What is required:
Copy out the lines of the records below, and only those lines, from the one with "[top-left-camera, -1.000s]" through the one with "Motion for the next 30", exactly as they appear.

(Source data)

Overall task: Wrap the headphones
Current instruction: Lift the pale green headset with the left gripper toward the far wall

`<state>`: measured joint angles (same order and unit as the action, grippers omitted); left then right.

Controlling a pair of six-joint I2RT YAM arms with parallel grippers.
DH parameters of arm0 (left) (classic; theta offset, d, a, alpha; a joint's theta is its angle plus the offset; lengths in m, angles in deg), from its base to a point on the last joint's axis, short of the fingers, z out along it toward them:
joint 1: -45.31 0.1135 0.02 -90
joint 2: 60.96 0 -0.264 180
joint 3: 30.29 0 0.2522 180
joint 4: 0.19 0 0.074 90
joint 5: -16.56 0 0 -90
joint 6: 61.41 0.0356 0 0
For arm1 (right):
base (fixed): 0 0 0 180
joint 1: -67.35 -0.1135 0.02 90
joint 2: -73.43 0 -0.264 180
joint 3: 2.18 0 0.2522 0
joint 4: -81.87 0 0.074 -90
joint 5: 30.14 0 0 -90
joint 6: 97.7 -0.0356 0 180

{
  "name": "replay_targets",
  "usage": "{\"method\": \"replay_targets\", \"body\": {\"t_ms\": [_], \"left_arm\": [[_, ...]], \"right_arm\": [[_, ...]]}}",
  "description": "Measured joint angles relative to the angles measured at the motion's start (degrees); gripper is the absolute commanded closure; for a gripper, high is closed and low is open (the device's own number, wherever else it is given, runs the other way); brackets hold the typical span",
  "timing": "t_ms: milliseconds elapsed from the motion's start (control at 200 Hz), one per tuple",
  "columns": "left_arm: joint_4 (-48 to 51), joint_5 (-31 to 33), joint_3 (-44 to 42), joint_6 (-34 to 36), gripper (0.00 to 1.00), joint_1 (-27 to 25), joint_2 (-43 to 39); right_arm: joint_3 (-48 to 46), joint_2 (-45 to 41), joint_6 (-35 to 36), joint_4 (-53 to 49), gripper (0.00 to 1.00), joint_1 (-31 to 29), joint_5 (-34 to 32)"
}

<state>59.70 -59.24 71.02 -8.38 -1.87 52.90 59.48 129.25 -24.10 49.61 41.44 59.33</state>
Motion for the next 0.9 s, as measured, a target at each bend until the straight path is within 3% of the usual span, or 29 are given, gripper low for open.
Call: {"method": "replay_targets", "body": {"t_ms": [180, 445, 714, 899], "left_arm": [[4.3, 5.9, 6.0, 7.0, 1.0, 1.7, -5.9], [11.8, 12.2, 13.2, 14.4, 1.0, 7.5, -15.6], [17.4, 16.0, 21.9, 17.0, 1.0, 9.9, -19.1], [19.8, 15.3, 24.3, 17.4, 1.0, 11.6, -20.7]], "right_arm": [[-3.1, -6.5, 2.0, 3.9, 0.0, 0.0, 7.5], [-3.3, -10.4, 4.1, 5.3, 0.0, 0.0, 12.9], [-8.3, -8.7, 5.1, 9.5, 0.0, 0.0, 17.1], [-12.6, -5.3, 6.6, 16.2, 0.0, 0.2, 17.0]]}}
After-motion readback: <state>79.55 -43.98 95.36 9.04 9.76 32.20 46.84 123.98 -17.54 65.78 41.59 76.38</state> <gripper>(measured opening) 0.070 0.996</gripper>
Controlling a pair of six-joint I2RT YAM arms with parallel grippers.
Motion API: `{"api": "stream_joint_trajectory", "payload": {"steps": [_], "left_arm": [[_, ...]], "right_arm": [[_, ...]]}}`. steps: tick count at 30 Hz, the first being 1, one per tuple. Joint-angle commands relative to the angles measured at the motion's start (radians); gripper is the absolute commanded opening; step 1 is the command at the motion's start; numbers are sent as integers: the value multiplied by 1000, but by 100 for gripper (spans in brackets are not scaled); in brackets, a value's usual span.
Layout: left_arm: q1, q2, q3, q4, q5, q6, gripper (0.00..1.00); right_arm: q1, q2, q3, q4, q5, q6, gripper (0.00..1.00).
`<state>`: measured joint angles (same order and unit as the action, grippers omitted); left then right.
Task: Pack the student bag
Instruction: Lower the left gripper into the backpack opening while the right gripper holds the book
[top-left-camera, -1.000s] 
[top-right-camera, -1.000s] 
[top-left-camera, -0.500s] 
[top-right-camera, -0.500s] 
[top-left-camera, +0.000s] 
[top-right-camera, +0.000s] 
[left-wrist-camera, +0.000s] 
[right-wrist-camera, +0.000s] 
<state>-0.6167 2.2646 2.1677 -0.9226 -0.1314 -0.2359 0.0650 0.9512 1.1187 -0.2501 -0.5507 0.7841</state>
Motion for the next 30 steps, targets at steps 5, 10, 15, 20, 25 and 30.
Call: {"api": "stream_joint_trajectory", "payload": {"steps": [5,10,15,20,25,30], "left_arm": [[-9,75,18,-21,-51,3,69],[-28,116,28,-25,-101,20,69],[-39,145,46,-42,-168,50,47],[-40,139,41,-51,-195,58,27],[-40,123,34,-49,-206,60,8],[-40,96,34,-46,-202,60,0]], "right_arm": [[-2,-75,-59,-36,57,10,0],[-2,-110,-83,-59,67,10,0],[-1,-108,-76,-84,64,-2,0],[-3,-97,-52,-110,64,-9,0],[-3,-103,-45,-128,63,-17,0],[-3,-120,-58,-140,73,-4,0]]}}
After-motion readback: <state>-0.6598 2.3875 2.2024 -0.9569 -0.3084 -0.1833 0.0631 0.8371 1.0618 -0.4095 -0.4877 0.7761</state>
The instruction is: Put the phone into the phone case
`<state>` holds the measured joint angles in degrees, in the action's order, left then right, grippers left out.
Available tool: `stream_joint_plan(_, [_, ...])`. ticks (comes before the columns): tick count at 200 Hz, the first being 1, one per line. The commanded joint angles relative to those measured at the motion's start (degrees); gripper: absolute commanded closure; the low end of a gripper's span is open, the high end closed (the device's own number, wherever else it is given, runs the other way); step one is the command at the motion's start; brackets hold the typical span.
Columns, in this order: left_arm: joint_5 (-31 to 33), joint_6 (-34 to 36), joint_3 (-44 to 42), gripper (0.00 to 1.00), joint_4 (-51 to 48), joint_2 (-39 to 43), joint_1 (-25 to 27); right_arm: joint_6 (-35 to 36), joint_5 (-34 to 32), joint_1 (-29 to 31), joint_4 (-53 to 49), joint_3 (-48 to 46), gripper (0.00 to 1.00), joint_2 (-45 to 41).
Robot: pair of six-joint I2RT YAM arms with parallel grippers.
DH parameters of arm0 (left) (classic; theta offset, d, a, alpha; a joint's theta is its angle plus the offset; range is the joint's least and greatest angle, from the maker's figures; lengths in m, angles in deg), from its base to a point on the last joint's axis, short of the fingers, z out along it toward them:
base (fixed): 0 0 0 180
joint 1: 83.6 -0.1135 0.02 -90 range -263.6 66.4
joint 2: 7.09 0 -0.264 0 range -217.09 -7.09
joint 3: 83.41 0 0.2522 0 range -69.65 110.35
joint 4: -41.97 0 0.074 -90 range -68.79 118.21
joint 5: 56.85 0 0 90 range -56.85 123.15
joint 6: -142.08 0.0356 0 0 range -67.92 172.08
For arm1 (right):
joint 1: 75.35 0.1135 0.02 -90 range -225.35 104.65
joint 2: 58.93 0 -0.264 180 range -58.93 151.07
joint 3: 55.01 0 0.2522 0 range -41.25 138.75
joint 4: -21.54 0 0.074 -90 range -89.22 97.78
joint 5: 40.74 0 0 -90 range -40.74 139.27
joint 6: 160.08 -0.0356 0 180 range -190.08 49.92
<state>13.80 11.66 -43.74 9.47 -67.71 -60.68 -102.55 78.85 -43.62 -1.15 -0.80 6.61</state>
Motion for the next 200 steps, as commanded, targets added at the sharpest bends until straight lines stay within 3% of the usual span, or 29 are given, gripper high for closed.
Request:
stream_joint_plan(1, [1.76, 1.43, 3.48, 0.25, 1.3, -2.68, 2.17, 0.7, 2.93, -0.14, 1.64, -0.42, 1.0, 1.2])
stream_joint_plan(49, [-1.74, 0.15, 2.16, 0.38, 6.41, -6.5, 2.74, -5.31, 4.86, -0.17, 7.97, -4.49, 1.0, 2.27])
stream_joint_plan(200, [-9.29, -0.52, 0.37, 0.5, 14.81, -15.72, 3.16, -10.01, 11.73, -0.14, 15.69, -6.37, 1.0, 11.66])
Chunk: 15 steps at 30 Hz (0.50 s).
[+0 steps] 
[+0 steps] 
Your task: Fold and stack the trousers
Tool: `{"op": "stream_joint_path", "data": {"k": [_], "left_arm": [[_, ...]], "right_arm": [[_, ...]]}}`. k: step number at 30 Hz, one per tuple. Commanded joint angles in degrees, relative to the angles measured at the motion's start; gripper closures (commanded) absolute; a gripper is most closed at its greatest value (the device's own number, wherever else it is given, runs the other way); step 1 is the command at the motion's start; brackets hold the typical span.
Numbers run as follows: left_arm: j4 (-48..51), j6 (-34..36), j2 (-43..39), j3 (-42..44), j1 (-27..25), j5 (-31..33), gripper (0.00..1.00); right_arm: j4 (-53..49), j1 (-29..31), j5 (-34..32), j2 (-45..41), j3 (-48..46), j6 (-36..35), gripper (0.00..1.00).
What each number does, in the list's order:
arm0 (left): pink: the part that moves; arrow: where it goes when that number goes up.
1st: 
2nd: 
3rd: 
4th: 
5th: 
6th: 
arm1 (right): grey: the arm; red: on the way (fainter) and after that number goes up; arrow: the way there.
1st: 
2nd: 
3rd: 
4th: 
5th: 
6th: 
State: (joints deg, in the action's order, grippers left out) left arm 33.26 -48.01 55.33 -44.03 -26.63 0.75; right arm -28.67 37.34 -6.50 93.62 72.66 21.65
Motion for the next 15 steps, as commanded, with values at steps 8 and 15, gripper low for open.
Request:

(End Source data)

Your response:
[top-left-camera, -1.000s] 
[top-right-camera, -1.000s] 
[top-left-camera, -0.500s] 
[top-right-camera, -0.500s] 
[top-left-camera, +0.000s] 
[top-right-camera, +0.000s] 
[left-wrist-camera, +0.000s] 
[right-wrist-camera, +0.000s] 
<state>-0.6167 2.2646 2.1677 -0.9226 -0.1314 -0.2359 0.0650 0.9512 1.1187 -0.2501 -0.5507 0.7841</state>
Motion for the next 30 steps, targets at steps 5, 10, 15, 20, 25 and 30.

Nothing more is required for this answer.